Comments and Suggestions for Authors

This review manuscript outlines the potential of mesenchymal stem cells (MSCs) and their extracellular vesicles (EVs) in repairing mitochondrial dysfunction diseases. It covers the genetic background of mitochondrial diseases, the difficulties in clinical diagnosis, the biological mechanisms of MSCs and EVs, and relevant in vitro and in vivo research data. The authors point out that MSC-EVs offer the possibility of cell-free therapy.

Comments:
1. Although the manuscript emphasizes discussing "mitochondrial diseases (MDs)," the experimental evidence and animal models are almost entirely from "secondary mitochondrial dysfunction" (such as ischemic injury, diabetes, kidney injury, etc.), with limited coverage of hereditary primary diseases (such as MELAS, LHON). Is there currently experimental evidence for the efficacy of MSC-EVs against PMDs? Could unpublished studies have been overlooked?

2. This manuscript points out that MSCs can perform mitochondrial transfer and mentions the therapeutic potential of MSC-EVs, but it does not specifically distinguish between effects originating from the cell itself and effects achieved solely by EVs. For example, it is not yet confirmed whether mitochondrial transfer can be achieved via EVs, rather than requiring direct cell contact or passage through channels (such as tunneling nanotubes). The authors could consider adding a discussion on whether EVs can independently deliver mitochondria, comparing this to the mechanism of direct cell transfer.

3. While this manuscript extensively covers in vivo/in vitro experiments, it does not systematically compile current clinical trial data for MSC/EV treatment of mitochondrial diseases, and lacks analysis of its efficacy or side effects. For example, supplementing with current clinical research data from clinicaltrials.gov, or comparing the therapeutic effects of different EV sources (bone marrow, umbilical cord, adipose tissue).

4. This manuscript mentions the low immunogenicity of EVs, but does not further analyze whether EVs induce adverse reactions in animal models, especially in cases of repeated infusions or high doses. The authors could further discuss existing reports of EV-induced immune activation, coagulation problems, or clearance rates, enriching the safety assessment.

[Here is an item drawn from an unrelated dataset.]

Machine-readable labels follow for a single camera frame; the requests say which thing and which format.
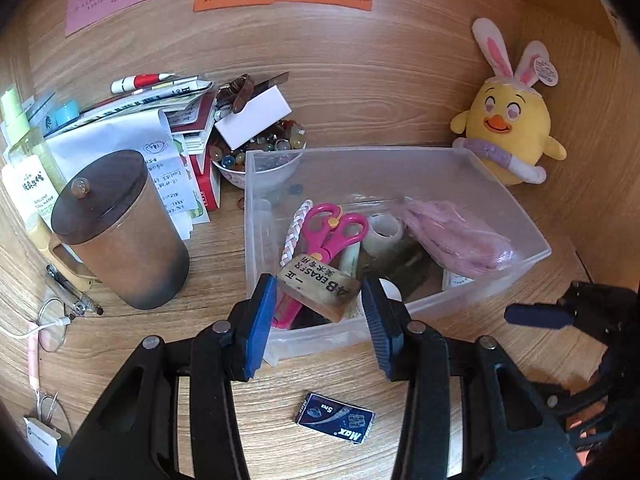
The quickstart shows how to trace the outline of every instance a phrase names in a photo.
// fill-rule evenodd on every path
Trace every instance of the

5. Although MSCs can transfer to healthy mitochondria, their persistence, integration, and replication capabilities do not appear to be fully resolved. Does this mean that this therapy is only a short-term supportive treatment?

6. Are the studies in Table 1 all studies related to mitochondrial diseases, or just a few representative studies?

Author Response

Please see the attachment.

Author Response File: Author Response.pdf

Round 2

Reviewer 1 Report

Comments and Suggestions for Authors

Accept in present form

Reviewer 2 Report

Comments and Suggestions for Authors

In my opinion the  article should be published in its current form.

Reviewer 3 Report

Comments and Suggestions for Authors

The authors have made appropriate revisions according to the reviewers' comments.